WORK TO COMPLETE: Set down the full listing exactly as given. Any pictures are to be left out.

INFORMATION PROVIDED:
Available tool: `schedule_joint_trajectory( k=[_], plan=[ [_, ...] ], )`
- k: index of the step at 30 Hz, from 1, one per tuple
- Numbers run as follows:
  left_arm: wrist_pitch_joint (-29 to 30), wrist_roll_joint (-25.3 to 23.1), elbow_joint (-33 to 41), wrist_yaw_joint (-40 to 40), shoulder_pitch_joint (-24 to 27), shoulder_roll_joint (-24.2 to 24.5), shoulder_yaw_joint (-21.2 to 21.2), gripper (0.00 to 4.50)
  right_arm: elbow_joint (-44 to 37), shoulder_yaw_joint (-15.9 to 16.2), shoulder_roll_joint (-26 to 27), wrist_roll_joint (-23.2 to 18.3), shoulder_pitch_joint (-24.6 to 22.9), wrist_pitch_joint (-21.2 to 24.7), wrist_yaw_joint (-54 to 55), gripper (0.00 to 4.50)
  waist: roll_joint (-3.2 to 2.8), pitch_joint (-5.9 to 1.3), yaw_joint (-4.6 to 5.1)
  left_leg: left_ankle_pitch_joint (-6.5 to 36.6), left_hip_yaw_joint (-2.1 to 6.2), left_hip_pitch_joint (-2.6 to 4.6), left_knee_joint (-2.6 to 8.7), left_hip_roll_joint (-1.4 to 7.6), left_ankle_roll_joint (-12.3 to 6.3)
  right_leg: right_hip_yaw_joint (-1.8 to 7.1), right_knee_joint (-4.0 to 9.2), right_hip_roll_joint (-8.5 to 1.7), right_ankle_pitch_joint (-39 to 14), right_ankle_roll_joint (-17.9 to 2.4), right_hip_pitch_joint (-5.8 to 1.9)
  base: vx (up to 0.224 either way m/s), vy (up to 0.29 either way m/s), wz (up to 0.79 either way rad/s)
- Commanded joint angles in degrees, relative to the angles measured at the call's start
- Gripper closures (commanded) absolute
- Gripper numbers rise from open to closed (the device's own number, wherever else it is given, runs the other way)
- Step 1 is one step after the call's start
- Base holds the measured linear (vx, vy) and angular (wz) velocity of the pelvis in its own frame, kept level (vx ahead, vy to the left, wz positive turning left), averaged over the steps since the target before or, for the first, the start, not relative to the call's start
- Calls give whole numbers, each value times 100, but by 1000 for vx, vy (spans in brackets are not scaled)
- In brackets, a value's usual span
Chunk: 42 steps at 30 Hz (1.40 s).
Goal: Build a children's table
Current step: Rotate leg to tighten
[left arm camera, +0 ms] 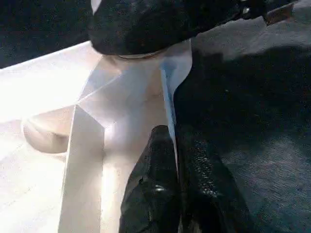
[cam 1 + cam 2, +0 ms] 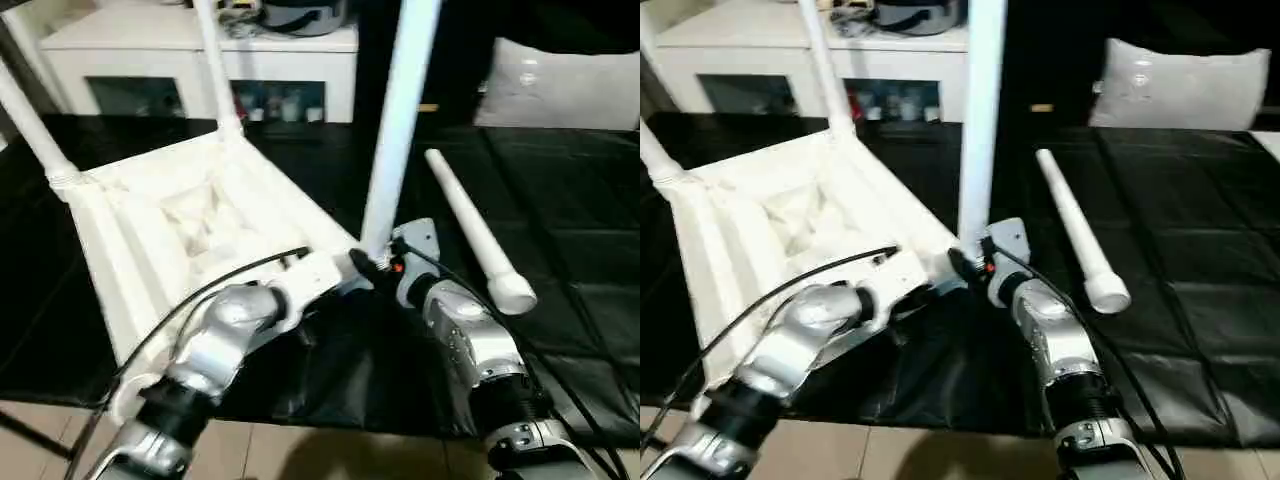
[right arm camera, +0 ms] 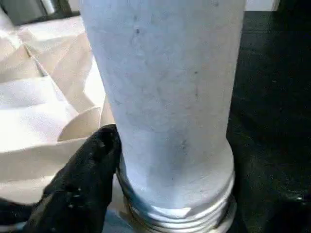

RESPONSE BOX:
Available tool: `schedule_joint_trajectory( k=[_], plan=[ [_, ...] ], )`
- k: index of the step at 30 Hz, from 1, one per tuple
- Numbers run as follows:
  left_arm: wrist_pitch_joint (-29 to 30), wrist_roll_joint (-25.3 to 23.1), elbow_joint (-33 to 41), wrist_yaw_joint (-40 to 40), shoulder_pitch_joint (-24 to 27), shoulder_roll_joint (-24.2 to 24.5), shoulder_yaw_joint (-21.2 to 21.2), gripper (0.00 to 4.50)
  right_arm: elbow_joint (-44 to 37), shoulder_yaw_joint (-15.9 to 16.2), shoulder_roll_joint (-26 to 27), wrist_roll_joint (-23.2 to 18.3), shoulder_pitch_joint (-24.6 to 22.9), wrist_pitch_joint (-21.2 to 24.7), wrist_yaw_joint (-54 to 55), gripper (0.00 to 4.50)
  waist: roll_joint (-3.2 to 2.8), pitch_joint (-5.9 to 1.3), yaw_joint (-4.6 to 5.1)
  left_leg: left_ankle_pitch_joint (-6.5 to 36.6), left_hip_yaw_joint (-2.1 to 6.2), left_hip_pitch_joint (-2.6 to 4.6), left_knee_joint (-2.6 to 8.7), left_hip_roll_joint (-1.4 to 7.6), left_ankle_roll_joint (-12.3 to 6.3)
  right_leg: right_hip_yaw_joint (-1.8 to 7.1), right_knee_joint (-4.0 to 9.2), right_hip_roll_joint (-8.5 to 1.7), right_ankle_pitch_joint (-39 to 14), right_ankle_roll_joint (-17.9 to 2.4), right_hip_pitch_joint (-5.8 to 1.9)
  base: vx (up to 0.224 either way m/s), vy (up to 0.29 either way m/s), wz (up to 0.79 either way rad/s)
- Commanded joint angles in degrees, relative to the angles measured at the call's start
- Gripper closures (commanded) absolute
- Gripper numbers rise from open to closed (the device's own number, wherever else it is given, runs the other way)
- Step 1 is one step after the call's start
- Base holds the measured linear (vx, vy) and angular (wz) velocity of the pelvis in its own frame, kept level (vx ahead, vy to the left, wz positive turning left), averaged over the steps since the target before or, for the first, the start, not relative to the call's start
- Calls give whole numbers, each value times 100, but by 1000 for vx, vy (spans in brackets are not scaled)
- In brackets, a value's usual span
Chunk: 42 steps at 30 Hz (1.40 s).
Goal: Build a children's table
Current step: Rotate leg to tighten
[left arm camera, +0 ms] 
[cam 1 + cam 2, +0 ms] 
[right arm camera, +0 ms] 

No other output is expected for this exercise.